◆ **Required action**
Within the listing below, show every line that contains the word "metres".

◆ **Collected data**
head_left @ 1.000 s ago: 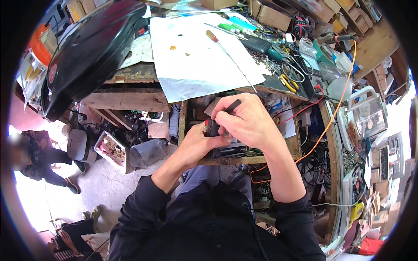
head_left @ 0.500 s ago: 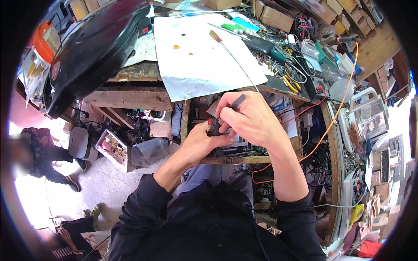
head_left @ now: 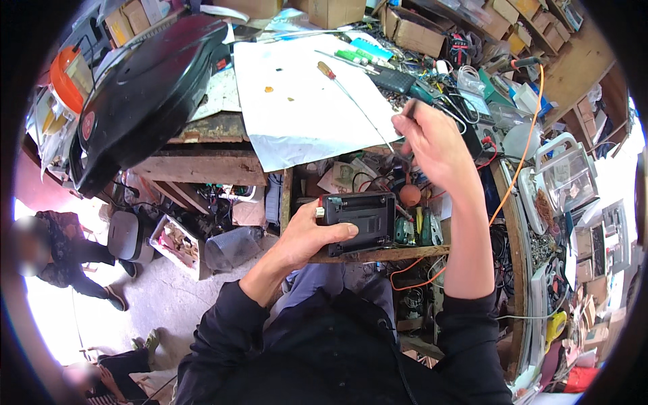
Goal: The person disassembles a small black electronic device, removes internal components, and inserts two green batteries. They then attach a red casing and use a screwdriver to secure the device. The person repeatedly handles the device, adjusting and inspecting it throughout the process.
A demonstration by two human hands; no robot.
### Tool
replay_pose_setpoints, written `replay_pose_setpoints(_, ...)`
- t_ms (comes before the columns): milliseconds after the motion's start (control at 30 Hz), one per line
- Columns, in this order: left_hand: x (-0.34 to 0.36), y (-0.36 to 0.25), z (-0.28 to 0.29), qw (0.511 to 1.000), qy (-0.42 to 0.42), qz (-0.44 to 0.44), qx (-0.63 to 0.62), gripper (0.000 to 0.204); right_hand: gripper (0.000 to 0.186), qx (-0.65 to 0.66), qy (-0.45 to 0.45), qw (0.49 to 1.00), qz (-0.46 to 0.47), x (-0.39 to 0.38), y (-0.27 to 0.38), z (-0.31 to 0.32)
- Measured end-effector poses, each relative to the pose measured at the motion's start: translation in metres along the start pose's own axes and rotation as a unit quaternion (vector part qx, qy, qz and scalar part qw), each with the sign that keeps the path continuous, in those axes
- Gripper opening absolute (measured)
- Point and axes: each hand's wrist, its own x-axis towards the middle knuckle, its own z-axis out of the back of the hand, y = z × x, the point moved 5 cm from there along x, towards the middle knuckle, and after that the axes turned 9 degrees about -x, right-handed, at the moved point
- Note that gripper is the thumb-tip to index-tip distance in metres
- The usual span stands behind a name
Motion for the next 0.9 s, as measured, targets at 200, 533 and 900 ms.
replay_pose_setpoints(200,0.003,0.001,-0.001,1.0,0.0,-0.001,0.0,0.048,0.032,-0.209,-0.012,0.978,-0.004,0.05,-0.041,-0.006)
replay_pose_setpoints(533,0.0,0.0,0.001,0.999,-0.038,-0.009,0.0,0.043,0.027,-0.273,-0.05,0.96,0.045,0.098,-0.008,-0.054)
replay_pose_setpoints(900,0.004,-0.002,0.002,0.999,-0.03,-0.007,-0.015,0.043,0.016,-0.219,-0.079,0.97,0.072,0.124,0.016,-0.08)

◆ **Exercise solution**
- Measured end-effector poses, each relative to the pose measured at the motion's start: translation in metres along the start pose's own axes and rotation as a unit quaternion (vector part qx, qy, qz and scalar part qw), each with the sign that keeps the path continuous, in those axes
- Note that gripper is the thumb-tip to index-tip distance in metres

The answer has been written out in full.